Records contained in a dataset:
═══
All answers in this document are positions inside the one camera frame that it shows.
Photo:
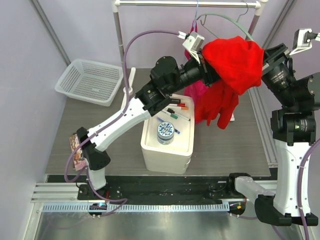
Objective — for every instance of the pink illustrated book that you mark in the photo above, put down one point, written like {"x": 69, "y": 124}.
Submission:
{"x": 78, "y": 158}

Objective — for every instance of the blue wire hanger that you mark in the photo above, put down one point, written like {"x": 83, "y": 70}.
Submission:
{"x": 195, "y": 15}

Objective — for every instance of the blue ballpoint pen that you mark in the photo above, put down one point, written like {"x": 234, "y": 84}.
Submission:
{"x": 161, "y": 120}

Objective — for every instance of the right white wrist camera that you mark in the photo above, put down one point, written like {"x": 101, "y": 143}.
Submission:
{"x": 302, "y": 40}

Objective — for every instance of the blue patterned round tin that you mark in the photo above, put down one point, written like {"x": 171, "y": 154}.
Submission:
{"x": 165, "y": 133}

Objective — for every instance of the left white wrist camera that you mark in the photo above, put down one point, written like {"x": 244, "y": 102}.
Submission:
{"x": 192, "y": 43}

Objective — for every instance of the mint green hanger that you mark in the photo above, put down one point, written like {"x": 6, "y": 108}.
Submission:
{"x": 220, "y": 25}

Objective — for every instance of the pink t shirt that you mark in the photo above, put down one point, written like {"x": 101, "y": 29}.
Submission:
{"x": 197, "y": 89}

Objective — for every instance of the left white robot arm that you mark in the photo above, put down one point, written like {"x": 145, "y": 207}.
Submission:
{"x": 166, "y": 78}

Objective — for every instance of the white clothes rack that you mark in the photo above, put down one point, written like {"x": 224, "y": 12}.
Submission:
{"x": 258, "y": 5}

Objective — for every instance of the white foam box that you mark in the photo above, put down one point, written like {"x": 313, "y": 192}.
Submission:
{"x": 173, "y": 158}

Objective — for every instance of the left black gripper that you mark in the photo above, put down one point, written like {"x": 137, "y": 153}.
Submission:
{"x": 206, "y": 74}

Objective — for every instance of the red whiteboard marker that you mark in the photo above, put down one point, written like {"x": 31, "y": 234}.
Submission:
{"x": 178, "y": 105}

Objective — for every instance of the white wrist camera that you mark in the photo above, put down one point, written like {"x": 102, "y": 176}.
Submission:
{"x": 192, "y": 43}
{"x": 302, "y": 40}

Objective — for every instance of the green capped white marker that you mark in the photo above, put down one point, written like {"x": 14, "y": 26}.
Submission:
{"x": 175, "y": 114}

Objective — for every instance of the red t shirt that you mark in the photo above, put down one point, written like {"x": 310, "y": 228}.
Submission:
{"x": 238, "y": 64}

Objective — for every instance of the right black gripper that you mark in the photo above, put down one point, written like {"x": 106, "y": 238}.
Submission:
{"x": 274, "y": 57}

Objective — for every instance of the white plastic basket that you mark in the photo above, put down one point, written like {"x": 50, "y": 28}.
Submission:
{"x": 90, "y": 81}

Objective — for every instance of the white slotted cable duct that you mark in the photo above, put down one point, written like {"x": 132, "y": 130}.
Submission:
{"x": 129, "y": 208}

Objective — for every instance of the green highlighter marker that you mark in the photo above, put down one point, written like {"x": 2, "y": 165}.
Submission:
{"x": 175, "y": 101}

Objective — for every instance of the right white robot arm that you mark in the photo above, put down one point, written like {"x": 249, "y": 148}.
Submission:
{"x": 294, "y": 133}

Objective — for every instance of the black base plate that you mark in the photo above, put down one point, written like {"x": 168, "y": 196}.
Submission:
═══
▸ WHAT IS NEEDED
Filter the records above down to the lines that hold the string "shirt".

▸ ANSWER TO THIS EXERCISE
Objective — for every instance of the pink t shirt that you mark in the photo above, put down one point, written like {"x": 101, "y": 29}.
Objective — for every instance of the red t shirt that you mark in the photo above, put down one point, written like {"x": 310, "y": 228}.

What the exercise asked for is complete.